A democracia não tem descanso. Sofre ameaças permanentes e frequentes agressões reais. A causa é uma contradição de difícil superação: paga o altíssimo preço mais pelas virtudes que abriga do que pelos defeitos que carrega como obra imperfeita da criação humana.
Os fundamentos do ideal democrático podem ser identificados na definição da notável filósofa, autora de obras marcantes, Hannah Arendt (1906-1975) sobre o que vem a ser a Política: “Tem por base a pluralidade de homens e a convivência de diferentes” (O que é política?; Rio de Janeiro: Bertrand Brasil, 2002, p.21).
A sábia concisão de Arendt revela os elementos constitutivos da construção democrática: pluralismo, regras de convivência e solução pacífica dos conflitos.
A judia-alemã, naturalizada norte-americana, tinha pleno conhecimento do que dizia não só porque nos legou obras magistrais, frutos de profunda reflexão, como também por uma experiência vivida em que a democracia foi massacrada pela devastadora beligerância dos totalitarismos.
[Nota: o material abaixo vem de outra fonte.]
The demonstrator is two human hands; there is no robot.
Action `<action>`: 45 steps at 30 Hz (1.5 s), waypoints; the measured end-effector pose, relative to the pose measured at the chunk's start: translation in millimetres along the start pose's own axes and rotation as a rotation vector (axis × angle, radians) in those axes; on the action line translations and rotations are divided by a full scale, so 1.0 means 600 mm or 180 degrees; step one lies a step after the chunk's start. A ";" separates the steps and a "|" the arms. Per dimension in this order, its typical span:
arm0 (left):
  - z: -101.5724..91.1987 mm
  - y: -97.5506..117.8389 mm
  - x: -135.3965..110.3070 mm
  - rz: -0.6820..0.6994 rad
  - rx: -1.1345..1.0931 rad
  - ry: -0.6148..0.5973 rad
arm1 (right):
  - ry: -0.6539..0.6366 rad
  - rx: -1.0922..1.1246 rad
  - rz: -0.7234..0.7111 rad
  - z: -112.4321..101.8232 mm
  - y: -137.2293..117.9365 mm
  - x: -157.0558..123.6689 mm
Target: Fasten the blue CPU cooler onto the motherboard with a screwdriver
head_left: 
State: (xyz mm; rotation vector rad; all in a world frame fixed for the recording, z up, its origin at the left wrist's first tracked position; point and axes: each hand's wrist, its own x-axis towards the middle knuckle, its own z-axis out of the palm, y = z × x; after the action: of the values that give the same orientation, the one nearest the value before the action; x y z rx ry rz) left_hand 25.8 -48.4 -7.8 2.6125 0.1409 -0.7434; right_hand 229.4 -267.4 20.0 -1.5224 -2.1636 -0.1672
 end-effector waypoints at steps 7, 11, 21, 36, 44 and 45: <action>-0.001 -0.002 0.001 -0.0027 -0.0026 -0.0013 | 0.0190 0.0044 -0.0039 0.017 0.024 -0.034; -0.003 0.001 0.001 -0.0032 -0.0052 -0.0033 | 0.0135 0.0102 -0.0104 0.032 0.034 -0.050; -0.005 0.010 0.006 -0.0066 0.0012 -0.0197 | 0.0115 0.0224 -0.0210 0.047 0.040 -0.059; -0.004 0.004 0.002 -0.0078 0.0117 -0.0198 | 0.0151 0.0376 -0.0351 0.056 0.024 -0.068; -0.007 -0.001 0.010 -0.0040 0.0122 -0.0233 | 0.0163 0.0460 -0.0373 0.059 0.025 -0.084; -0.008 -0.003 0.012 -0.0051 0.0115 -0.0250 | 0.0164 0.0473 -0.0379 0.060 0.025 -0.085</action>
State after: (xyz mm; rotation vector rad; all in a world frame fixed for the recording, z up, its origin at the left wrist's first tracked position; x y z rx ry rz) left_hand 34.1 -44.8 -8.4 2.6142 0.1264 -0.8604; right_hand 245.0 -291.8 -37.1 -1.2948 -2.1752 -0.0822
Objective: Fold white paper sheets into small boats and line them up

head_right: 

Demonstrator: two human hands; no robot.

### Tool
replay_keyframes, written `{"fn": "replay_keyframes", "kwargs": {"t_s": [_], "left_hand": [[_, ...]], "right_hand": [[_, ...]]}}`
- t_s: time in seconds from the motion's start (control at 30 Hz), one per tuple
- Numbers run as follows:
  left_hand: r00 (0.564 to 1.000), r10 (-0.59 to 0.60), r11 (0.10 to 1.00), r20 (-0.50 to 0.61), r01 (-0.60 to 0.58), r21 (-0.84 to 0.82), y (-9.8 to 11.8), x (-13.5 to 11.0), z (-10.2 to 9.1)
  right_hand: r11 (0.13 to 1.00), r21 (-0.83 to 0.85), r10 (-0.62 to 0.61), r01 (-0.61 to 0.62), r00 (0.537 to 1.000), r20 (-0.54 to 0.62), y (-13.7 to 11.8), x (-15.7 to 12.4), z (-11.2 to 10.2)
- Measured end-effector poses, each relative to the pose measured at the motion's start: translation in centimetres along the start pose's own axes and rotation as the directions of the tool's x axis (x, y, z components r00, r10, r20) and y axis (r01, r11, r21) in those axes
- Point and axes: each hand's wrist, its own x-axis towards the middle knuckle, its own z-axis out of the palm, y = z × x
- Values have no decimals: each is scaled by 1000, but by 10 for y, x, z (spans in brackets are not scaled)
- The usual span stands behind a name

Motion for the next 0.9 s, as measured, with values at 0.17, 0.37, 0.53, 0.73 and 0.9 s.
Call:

Sua sobrevivência pessoal à “solução final”, preconizada pelo nazismo como etapa derradeira da extinção dos judeus, equivale à uma narrativa épica; sua existência revelou a fortaleza de uma muher dotada de inabalável empatia e capacidade de enxergar A Condição Humana (título de grande obra) em “ação” integrada à esfera pública, livre e plural.
Sem direitos do homem reconhecidos e protegidos no ambiente fecundo da diversidade, do antagonismo e do diálogo, o espaço da democracia é sufocado pela violência e supremacia do mais forte.
As regras de convivência e as instituições, derivadas do consentimento, separam a barbárie e da civilização; afirmam o governo da lei e as limitações do exercício do poder. Porém, não bastam códigos escritos, a força dos costumes, os imperativos morais ou religiosos, é necessário que a lei seja cumprida e eficaz, pois, quanto maior for a adesão voluntária dos cidadãos aos comandos normativos, mais democrática é uma sociedade.
O momento necessário de confirmação e reiteração do ideal democrático é a paz. Desde os pequenos círculos de convivência à configuração da geopolítica global, caso não haja possibilidade para solução pacífica dos conflitos, a democracia agônica perde continuamente a respiração para o poder dos tiranos e a consagração da estupidez que se chama guerra.
Pois bem, o estrondo das armas e a crueldade terrorista demonstram que a democracia não tem sossego. É o quadro do nosso cotidiano ao refletir as dores
que emitem imagens e cores da tragédia humana. Não surpreende porque, na raiz dos conflitos, se encontra, talvez, a maior virtude das democracias: a tolerância.
O preâmbulo da Carta das Nações Unidas (26/6/1945) prescreve “praticar a tolerância e viver em paz, uns com os outros como bons vizinhos, e unir as nossas forças para manter a paz e a segurança internacionais....”, no entanto, a experiência histórica tem mostrado como é difícil para uma verdadeira democracia, regime tolerante e permeável à opinião pública, lutar contra a intolerância.
Não custa lembrar o Acordo de Munique (28/9/1938), pacto firmado entre as potências europeias que dava à Alemanha nazista os Sudetos e o controle da Checoslováquia desde que fossem a última reivindicação territorial de Hitler. O então Primeiro-Ministro inglês Neville Chamberlain foi recebido em Londres com calorosos aplausos, a exceção de Churchill que proferiu uma de suas célebres e proféticas frases: “Entre a desonra e a guerra, escolheste a desonra e terás a guerra”.
Mais uma vez, o mundo sofre um ódio epidêmico que é a aversão às dessemelhanças. A negação do direito à alteridade. De todos os tipos. Das etnias aos imigrantes. Do racismo ao sexismo. E por aí vai. A questão desafiadora é qual o limite da tolerância? Tolerar o radicalmente intolerável?
É preciso atentar para o fato de que o intolerante não se contenta em recusar sua própria liberdade: quer obrigar todos os outros a renunciarem com ele à liberdade. A espontaneidade humana, mundo aberto, fonte radical da liberdade a que se referia Hannah Arendt, perde espaço para os extremismos a ponto de uma organização terrorista manifestar o objetivo de destruir Israel em permanente e subterrânea (literalmente) declaração de “guerra”.
Melhor dizendo: declaração estatutária de extinção de milhões de pessoas. Não há registro de guerras entres estados democráticos. A reação à ameaça de ampliação das agressões é o legítimo direito de defesa dos judeus e não-judeus que são alvos e escudos, reais e potenciais, da inominável e covarde agressão do Hamas.
Importante lembrar para não esquecer: o terrorismo é um crime contra a humanidade, logo seus fanáticos adeptos são criminosos adestrados para matar disseminando o medo e o horror dos conflitos.